Pull Request resolved: https://github.com/pytorch/pytorch/pull/164741
Approved by: https://github.com/fadara01, https://github.com/aditew01, https://github.com/malfet
---
 CMakeLists.txt              |  4 ++--
 c10/core/impl/alloc_cpu.cpp | 15 ++++++++-------
 setup.py                    |  2 +-
 3 files changed, 11 insertions(+), 10 deletions(-)

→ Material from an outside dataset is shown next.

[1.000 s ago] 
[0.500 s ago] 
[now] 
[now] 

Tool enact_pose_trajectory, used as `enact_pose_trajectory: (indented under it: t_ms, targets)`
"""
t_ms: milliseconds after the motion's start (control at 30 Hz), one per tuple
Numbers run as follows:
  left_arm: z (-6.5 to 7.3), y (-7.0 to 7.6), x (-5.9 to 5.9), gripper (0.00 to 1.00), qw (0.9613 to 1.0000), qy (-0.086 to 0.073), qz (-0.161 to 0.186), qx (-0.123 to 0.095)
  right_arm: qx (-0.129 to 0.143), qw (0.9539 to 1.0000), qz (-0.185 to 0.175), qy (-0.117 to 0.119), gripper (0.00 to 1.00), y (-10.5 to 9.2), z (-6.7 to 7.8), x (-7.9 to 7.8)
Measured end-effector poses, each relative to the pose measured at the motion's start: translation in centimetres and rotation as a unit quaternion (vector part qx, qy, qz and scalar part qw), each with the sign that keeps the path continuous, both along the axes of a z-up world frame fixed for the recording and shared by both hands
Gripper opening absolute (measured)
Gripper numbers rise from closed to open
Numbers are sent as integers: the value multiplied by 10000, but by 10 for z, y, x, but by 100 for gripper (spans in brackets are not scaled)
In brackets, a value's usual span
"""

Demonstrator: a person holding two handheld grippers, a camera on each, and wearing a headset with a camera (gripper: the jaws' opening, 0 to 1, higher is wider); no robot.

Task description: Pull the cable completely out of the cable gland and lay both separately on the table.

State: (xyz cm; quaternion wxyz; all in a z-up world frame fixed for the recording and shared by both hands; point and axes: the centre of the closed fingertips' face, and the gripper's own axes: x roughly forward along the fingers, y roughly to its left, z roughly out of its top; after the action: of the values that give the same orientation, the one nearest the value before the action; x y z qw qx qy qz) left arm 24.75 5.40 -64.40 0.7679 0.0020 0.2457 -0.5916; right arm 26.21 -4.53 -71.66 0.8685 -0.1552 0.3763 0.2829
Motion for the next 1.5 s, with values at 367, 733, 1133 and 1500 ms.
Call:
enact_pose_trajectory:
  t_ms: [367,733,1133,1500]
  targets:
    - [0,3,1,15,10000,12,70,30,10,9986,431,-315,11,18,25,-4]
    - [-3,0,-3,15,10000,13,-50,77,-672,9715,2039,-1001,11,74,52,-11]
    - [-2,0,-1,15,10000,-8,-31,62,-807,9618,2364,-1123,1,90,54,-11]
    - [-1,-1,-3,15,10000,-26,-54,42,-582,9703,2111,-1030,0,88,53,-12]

diff --git a/CMakeLists.txt b/CMakeLists.txt
index d78d2613251c..0b88247df27a 100644
--- a/CMakeLists.txt
+++ b/CMakeLists.txt
@@ -388,9 +388,9 @@ cmake_dependent_option(USE_PRIORITIZED_TEXT_FOR_LD "Use prioritized text linker
 
 option(USE_MIMALLOC "Use mimalloc" OFF)
 # Enable third party mimalloc library to improve memory allocation performance
-# on Windows.
+# on Windows and AArch64.
 option(USE_MIMALLOC_ON_MKL "Use mimalloc on MKL" OFF)
-if(WIN32)
+if(WIN32 OR (CPU_AARCH64 AND NOT APPLE))
   set(USE_MIMALLOC ON)
 
   # Not enable USE_MIMALLOC_ON_MKL due to it caused issue:
diff --git a/c10/core/impl/alloc_cpu.cpp b/c10/core/impl/alloc_cpu.cpp
index 791104690cd8..c1b7ca858632 100644
--- a/c10/core/impl/alloc_cpu.cpp
+++ b/c10/core/impl/alloc_cpu.cpp
@@ -108,12 +108,15 @@ void* alloc_cpu(size_t nbytes) {
       "DefaultCPUAllocator: not enough memory: you tried to allocate ",
       nbytes,
       " bytes.");
-#elif defined(_MSC_VER)
-#ifdef USE_MIMALLOC
+#elif defined(USE_MIMALLOC)
   data = mi_malloc_aligned(nbytes, gAlignment);
-#else
+  CAFFE_ENFORCE(
+      data,
+      "DefaultCPUAllocator: not enough memory: you tried to allocate ",
+      nbytes,
+      " bytes.");
+#elif defined(_MSC_VER)
   data = _aligned_malloc(nbytes, gAlignment);
-#endif
   CAFFE_ENFORCE(
       data,
       "DefaultCPUAllocator: not enough memory: you tried to allocate ",
@@ -160,12 +163,10 @@ void* alloc_cpu(size_t nbytes) {
 }
 
 void free_cpu(void* data) {
-#ifdef _MSC_VER
 #ifdef USE_MIMALLOC
   mi_free(data);
-#else
+#elif defined(_MSC_VER)
   _aligned_free(data);
-#endif
 #else
   // NOLINTNEXTLINE(cppcoreguidelines-no-malloc)
   free(data);
diff --git a/setup.py b/setup.py
index 9f2eae6f6a90..bdfab24a0b32 100644
--- a/setup.py
+++ b/setup.py
@@ -225,7 +225,7 @@
 #
 #   USE_MIMALLOC
 #      Static link mimalloc into C10, and use mimalloc in alloc_cpu & alloc_free.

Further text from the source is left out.